Herbal decoctosome is a novel form of medicine
- 85 Downloads
Traditionally, herbal medicine is consumed by drinking decoctions produced by boiling herbs with water. The functional components of the decoction are heat stable. Small RNAs (sRNAs) were reported as a new class of functional components in decoctions. However, the mechanisms by which sRNAs survive heat treatment of the decoction and enter cells are unclear. Previous studies showed that plant-derived exosome-like nanoparticles (ELNs), which we call botanosomes, could deliver therapeutic reagents in vivo. Here, we report that heat-stable decoctosomes (ELNs) from decoctions have more therapeutic effects than the decoctions in vitro and demonstrate therapeutic efficacy in vivo. Furthermore, sRNAs, such as HJT-sRNA-m7 and PGY-sRNA-6, in the decoctosome exhibit potent anti-fibrosis and anti-inflammatory effects, respectively. Decoctosome is comprised of lipids, chemical compounds, proteins, and sRNAs. A medical decoctosome mimic is called bencaosome. A single lipid sphinganine (d22:0) identified in the decoctosome was mixed and heated with the synthesized sRNAs to form the simplest bencaosome. This simple bencaosome structure was identified by critical micelle concentration (cmc) assay that sRNAs coassembled with sphinganine (d22:0) to form the lipid layers of vesicles. The heating process facilitates co-assembly of sRNAs and sphinganine (d22:0) until a steady state is reached. The artificially produced sphinganine-HJT-sRNA-m7 and sphinganine- PGY-sRNA-6 bencaosomes could ameliorate bleomycin-induced lung fibrosis and poly(I:C)-induced lung inflammation, respectively, following oral administration in mice. Our study not only demonstrates that the herbal decoctosome may represent a combinatory remedy in precision medicine but also provides an effective oral delivery route for nucleic acid therapy.

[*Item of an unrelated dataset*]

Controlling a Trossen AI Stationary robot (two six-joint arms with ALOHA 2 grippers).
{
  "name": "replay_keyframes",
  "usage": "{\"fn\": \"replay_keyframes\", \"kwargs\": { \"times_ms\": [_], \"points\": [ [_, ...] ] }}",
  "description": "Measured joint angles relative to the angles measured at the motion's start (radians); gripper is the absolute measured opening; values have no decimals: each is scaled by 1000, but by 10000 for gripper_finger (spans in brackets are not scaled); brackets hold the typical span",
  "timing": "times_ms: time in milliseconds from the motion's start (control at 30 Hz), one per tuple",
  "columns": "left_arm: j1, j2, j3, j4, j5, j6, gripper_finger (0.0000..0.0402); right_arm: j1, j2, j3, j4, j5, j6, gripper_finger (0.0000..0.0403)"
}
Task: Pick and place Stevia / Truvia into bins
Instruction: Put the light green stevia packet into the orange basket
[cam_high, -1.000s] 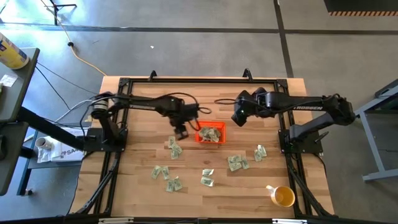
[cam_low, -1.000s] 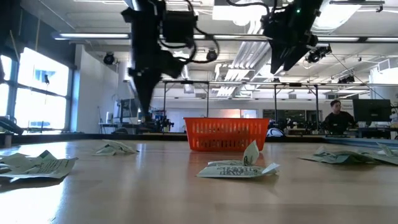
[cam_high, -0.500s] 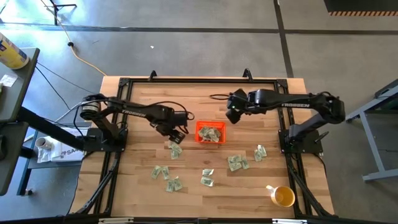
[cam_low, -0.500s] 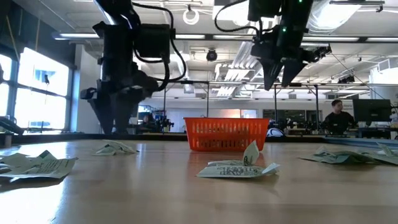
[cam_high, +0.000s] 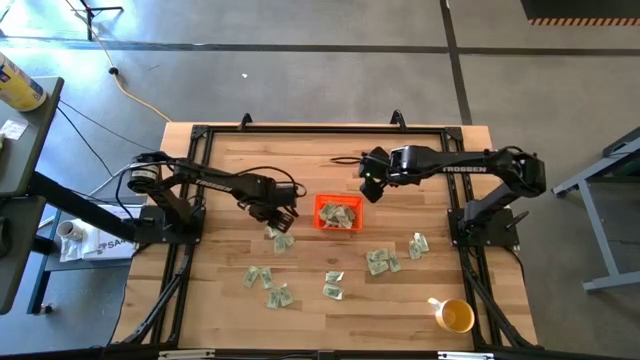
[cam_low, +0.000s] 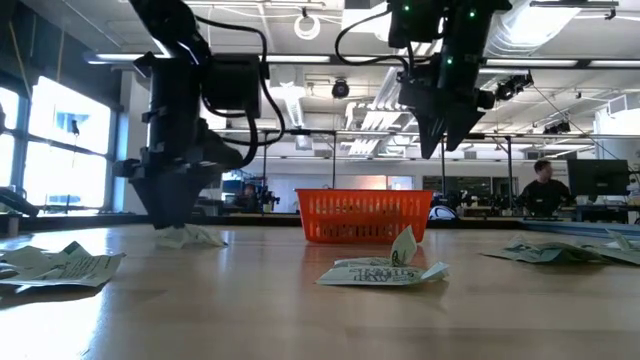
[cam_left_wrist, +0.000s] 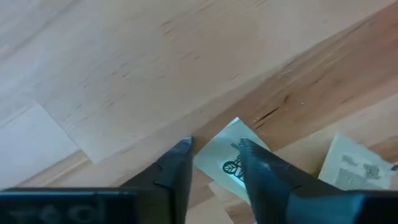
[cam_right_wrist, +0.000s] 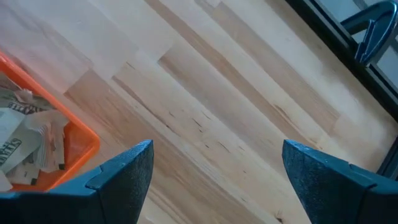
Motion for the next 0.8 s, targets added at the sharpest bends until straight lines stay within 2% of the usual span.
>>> {"fn": "replay_keyframes", "kwargs": {
  "times_ms": [333,433,533,700,800],
  "points": [
    [21,1,-3,-1,-83,149,27,-30,-2,0,-1,8,-8,341],
    [66,2,4,7,-85,207,22,-30,-2,0,-1,29,-7,341],
    [118,8,42,3,-143,271,28,-21,-7,0,-2,55,-7,339],
    [152,-32,176,-52,-160,387,22,7,-56,0,-4,118,28,337],
    [166,-55,275,-22,-167,446,22,20,-109,0,-25,162,70,337]
  ]
}}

Keywordsdecoctosome bencaosome sphinganine
This work was supported by the National Natural Science Foundation of China (81788101), the Ministry of Science and Technology of China (2015CB553406), the National Natural Science Foundation of China (81490531) and the CAMS Innovation Fund for Medical Sciences (2017-I2M-1-009).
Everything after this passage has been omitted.